Prenuptial agreements: Why millennials want them

On behalf of Barli & Associates LLC posted in divorce on Thursday, November 16, 2017.

Younger generations who are reaching the age when they say “I do” are far more likely than previous generations to sign a prenuptial agreement. Part of the reason for the shift may be that younger generations are more realistic. Having seen their parents go through divorce, they want to make sure they’re prepared for any future contingency — and protect their personal assets in the process.

The trend toward prenups could also relate to the fact millennials are putting off marriage until they get older.
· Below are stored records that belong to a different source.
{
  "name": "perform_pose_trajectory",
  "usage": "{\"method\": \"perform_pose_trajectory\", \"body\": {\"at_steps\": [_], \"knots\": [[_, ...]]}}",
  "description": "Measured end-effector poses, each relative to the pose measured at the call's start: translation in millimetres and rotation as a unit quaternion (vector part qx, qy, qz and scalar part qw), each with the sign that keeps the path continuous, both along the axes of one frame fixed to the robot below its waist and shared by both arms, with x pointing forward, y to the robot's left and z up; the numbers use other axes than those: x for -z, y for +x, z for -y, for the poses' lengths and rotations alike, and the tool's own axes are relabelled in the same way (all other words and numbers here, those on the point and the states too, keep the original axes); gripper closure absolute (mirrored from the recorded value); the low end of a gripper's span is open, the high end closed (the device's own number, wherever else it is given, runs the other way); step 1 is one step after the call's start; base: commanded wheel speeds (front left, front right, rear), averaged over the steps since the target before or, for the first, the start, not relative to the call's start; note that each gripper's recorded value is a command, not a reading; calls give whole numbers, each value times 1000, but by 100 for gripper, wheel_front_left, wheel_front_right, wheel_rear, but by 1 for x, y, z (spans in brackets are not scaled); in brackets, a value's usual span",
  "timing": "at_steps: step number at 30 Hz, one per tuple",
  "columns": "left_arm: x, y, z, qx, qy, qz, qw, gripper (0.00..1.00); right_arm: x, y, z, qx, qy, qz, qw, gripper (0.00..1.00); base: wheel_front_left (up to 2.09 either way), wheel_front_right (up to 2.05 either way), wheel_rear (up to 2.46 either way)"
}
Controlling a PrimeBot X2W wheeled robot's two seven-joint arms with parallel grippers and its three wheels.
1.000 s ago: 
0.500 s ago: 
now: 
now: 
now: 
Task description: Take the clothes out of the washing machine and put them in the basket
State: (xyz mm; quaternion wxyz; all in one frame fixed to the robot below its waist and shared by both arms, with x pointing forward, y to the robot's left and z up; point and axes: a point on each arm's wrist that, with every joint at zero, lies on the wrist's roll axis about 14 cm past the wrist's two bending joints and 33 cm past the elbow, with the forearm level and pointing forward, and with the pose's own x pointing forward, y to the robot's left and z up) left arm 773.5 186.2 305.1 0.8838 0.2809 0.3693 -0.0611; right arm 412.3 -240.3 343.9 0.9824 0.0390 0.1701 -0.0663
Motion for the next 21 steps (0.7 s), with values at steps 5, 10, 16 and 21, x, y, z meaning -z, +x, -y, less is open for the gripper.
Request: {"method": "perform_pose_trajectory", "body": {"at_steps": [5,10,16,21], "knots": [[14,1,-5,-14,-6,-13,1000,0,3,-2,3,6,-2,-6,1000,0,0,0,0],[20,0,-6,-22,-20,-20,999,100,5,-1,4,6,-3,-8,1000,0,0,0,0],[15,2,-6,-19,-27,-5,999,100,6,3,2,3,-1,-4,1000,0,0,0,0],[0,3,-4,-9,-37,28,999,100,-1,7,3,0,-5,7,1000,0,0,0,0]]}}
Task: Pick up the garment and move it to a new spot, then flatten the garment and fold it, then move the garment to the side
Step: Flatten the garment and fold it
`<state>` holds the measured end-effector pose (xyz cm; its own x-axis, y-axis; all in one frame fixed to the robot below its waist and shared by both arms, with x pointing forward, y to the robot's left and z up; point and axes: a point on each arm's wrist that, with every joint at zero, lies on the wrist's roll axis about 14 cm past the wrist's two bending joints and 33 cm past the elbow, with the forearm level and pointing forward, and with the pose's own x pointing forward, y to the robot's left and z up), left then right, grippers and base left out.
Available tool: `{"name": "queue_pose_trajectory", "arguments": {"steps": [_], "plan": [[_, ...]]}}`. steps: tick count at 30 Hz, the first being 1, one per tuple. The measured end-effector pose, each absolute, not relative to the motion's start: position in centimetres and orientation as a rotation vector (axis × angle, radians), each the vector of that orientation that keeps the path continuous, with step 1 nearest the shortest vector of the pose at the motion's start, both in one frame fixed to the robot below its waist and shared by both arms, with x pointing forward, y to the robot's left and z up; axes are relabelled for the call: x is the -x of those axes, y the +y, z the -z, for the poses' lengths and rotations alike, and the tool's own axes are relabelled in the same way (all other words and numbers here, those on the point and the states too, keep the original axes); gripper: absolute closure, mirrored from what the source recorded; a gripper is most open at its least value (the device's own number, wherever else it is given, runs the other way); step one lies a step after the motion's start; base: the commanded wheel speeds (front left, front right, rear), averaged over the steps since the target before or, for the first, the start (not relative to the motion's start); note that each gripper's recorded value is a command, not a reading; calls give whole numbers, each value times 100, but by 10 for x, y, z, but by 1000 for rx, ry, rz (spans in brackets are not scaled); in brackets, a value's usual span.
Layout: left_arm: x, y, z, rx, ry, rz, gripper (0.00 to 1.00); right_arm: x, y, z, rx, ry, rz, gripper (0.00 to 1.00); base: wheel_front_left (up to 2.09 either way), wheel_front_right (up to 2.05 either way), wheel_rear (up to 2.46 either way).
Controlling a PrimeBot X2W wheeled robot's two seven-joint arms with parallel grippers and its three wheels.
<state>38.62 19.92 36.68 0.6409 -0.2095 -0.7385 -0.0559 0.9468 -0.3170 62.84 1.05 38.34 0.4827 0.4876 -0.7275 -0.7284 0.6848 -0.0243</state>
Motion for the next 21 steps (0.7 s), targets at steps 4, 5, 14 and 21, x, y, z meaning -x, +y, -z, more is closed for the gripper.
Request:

In the 1970s, approximately eight out of every 10 people had gotten married before the age of 30. In 2016, this same figure only applied to people who had reached the age of 45. There’s also the tendency of millennials to not get married while they’re young and lacking financial security. Approximately 50 percent of people in the 20- to 30-year-old age group said that they didn’t want to get married before they felt financially secure.

Due to marriages occurring between those who are older and waiting until they’re financially secure, there’s a higher chance that millennials will have businesses, property, assets and careers to protect. Millennials have a higher chance of using a prenuptial agreement to protect these assets. Rather than viewing these documents as unromantic and a symbol of a lack of trust, they’re seeing them as practical solutions to valid concerns.

Does a prenuptial agreement make sense? If you and your soon-to-be spouse are considering a prenuptial agreement, a family law attorney can help you determine if a prenup is right for you and your marriage partner.